En América Latina y el Caribe, el escenario muestra una serie de desafíos para los que es clave la consecución de la Agenda 2030 y, por tanto, el esfuerzo de todos. Bajo el epígrafe de “tensiones”, fueron abordados en el Primer Foro monográfico de la CEPAL al respecto, celebrado a finales de abril en Ciudad de México y que, con carácter anual, se irá sucediendo en el futuro (ver cuadro). La desigualdad es el factor clave en la región, multivariable, y la solución pasa por la integración de políticas país a nivel regional, así como de las estrategias sectoriales.
Desafíos regionales para los que es clave la Agenda 2030:
Fuente: Adaptado de las comunicaciones oficiales de la CEPAL en el Marco del primer Foro de los Países de América Latina y el caribe sobre Desarrollo Sostenible.
En un entorno de debate político, creo importante señalar la necesidad de que los gobiernos y otras administraciones públicas se acerquen a las empresas, para el establecimiento de un diálogo que ya tienen más experimentado con las organizaciones de la sociedad civil.
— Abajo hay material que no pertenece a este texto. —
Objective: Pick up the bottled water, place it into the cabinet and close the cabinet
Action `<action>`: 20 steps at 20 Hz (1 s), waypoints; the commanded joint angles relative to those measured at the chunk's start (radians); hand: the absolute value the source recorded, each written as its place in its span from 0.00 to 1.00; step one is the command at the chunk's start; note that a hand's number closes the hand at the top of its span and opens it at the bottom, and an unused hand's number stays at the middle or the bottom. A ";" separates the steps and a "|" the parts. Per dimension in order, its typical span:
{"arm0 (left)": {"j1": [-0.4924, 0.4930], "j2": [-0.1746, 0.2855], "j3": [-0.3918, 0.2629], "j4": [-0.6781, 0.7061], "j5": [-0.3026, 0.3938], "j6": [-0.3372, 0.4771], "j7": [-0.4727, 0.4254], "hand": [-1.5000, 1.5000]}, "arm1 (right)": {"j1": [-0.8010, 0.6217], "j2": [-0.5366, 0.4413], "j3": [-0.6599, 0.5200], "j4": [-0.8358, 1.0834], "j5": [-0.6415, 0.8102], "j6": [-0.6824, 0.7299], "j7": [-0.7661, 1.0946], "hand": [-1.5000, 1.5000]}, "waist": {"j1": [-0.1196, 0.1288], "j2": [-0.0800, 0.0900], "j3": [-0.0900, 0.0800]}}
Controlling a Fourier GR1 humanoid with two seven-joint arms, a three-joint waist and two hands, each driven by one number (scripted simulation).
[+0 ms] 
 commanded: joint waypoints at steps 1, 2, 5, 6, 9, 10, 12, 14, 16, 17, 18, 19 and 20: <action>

De las prioridades 2030 destacadas por la CEPAL, las compañías son especialmente relevantes para la resolución del “rezago tecnológico” y el desarrollo de economías ambientalmente amigables, a través de la innovación. Del mismo modo, es clave su rol en la generación de empleo e inclusión, con foco en que la región compita a nivel internacional dejando atrás la sobreexplotación de los recursos naturales y la dinámica de salarios bajos y perfiles poco cualificados.
De las conclusiones del primer Foro quiero hacer énfasis en la necesidad de la colaboración intersectorial, a nivel de las instituciones de Naciones Unidas, entre quienes se encargan de las diferentes temáticas: medio ambiente, mujer, infancia, desarrollo rural. etc. Ello es extrapolable también a las empresas, habituadas a la colaboración gremial por sectores, existiendo una enorme oportunidad de integrar acciones conjuntas que aborden diferentes variables, por ejemplo educación e infraestructura, con cada empresa centrada en su línea de actividad.
Asimismo, del mismo modo que se pide a los gobiernos integrar los ODS en los planes nacionales de desarrollo, es importante hacer un llamado a que las empresas hagan los propio con sus estrategias corporativas y modelos de negocio, más allá de sus estrategias de sostenibilidad, lo que no obstante puede ser el primer paso. La contribución de las empresas a la Agenda 2030 debe centrarse en el diseño e implementación de soluciones económicamente sostenibles, basadas en la provisión de productos y servicios, generadas mediante el ejercicio de la innovación considerando la contribución social, económica y ambiental.
Invito a que nos hagamos la siguiente reflexión: luego de un año y medio de puesta en marcha de esta hoja de ruta común, ¿dónde se encuentran las empresas? Ha sido un período centrado en la difusión del contenido de la Agenda 2030, en la creación de conocimiento y sensibilización al interior de las compañías y llega el momento de la acción. Los ODS no son un punto de partida, las empresas vienen contribuyendo a las temáticas incluidas. Pero en este punto, es importante evitar la ingeniería para atinarle a los 17 Objetivos, para tener algo que contar respecto de cada uno. Es importante que las empresas se centren en aquellos vinculados a sus actividades, a su sector, a manera de que se complementen los esfuerzos y se enfatice el valor agregado que puede aportar cada compañía. Del mismo modo que desde Naciones Unidas se llama a los gobiernos, empresas y ODS a hacer lo que mejor sabe cada uno, en el caso de las empresas la innovación (ver figura), cada compañía debe hacer lo propio, es decir, enfocarse en su diferencial.
Luego de estos desafíos señalados, si algo ha quedado especialmente patente estos días, es que los ODS suponen un lenguaje común que contribuye al entendimiento y motivan la colaboración para un futuro común y compartido, también desde la vertiente de América Latina y el Caribe.